However, if they thought that watching me perseverate – as they denied my request to notarize a document because I don’t bank at one of the companies and I only have a mere tens of thousands of dollars in credit available with the other one and still I fail to qualify for notary services – was uncomfortable, they should remind themselves to take pleasure in that tiny dose of discomfort as I prepare to unleash the full wrath of a consumer done wrong.

Obviously they’ve never before denied notary services to a writer who also blogs and loves to blather about unethical and possibly illegal practices that also happen to deny common sense.

Research questions into:

The United States Notary Association

The National Notary Association

Letters soon to be written to:

JP Morgan Chase and Sky Bank

Useless award goes to:

Ohio Secretary of State website

Ooo! Ooo! A Horshack moment: the Better Business Bureau!

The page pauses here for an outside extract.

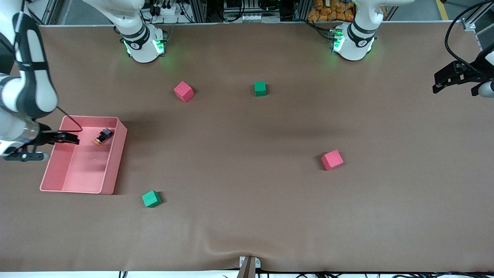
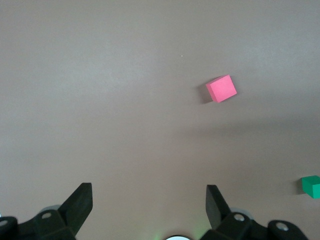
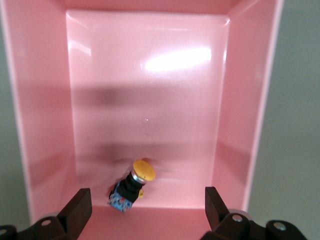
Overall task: Place and upright button with both arms
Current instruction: 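Close the right gripper on the yellow button's black body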
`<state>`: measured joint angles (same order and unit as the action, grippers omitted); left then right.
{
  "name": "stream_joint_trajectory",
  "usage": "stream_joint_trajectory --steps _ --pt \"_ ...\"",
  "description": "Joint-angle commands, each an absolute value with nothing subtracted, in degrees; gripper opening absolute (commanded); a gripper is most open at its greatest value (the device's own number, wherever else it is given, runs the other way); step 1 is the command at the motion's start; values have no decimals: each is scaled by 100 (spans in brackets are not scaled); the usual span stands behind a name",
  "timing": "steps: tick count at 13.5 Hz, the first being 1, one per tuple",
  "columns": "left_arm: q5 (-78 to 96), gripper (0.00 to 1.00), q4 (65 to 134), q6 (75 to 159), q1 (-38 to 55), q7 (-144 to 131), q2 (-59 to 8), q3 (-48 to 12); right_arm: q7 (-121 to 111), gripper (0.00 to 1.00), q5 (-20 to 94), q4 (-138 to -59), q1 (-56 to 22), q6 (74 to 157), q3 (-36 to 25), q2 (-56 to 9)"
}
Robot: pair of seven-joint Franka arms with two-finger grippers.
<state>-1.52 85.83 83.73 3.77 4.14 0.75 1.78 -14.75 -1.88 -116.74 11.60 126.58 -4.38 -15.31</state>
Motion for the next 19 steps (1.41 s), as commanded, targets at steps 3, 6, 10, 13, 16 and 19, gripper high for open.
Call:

Let me end with this, from the National Notary Association’s brochure, What is a Notary Public?

Because there is no such thing as a “Notary private,” privately employed Notaries remain duty-bound to put the law above all other matters and to serve all members of the public – not just business clients. This commitment to high standards of integrity protects the interests of both the employer and the public and allows the Notary to play a key role in the company’s continuing success.

Seems like some folks have forgotten that key role, I’d say. I look forward to being of assistance in educating them about their lapse.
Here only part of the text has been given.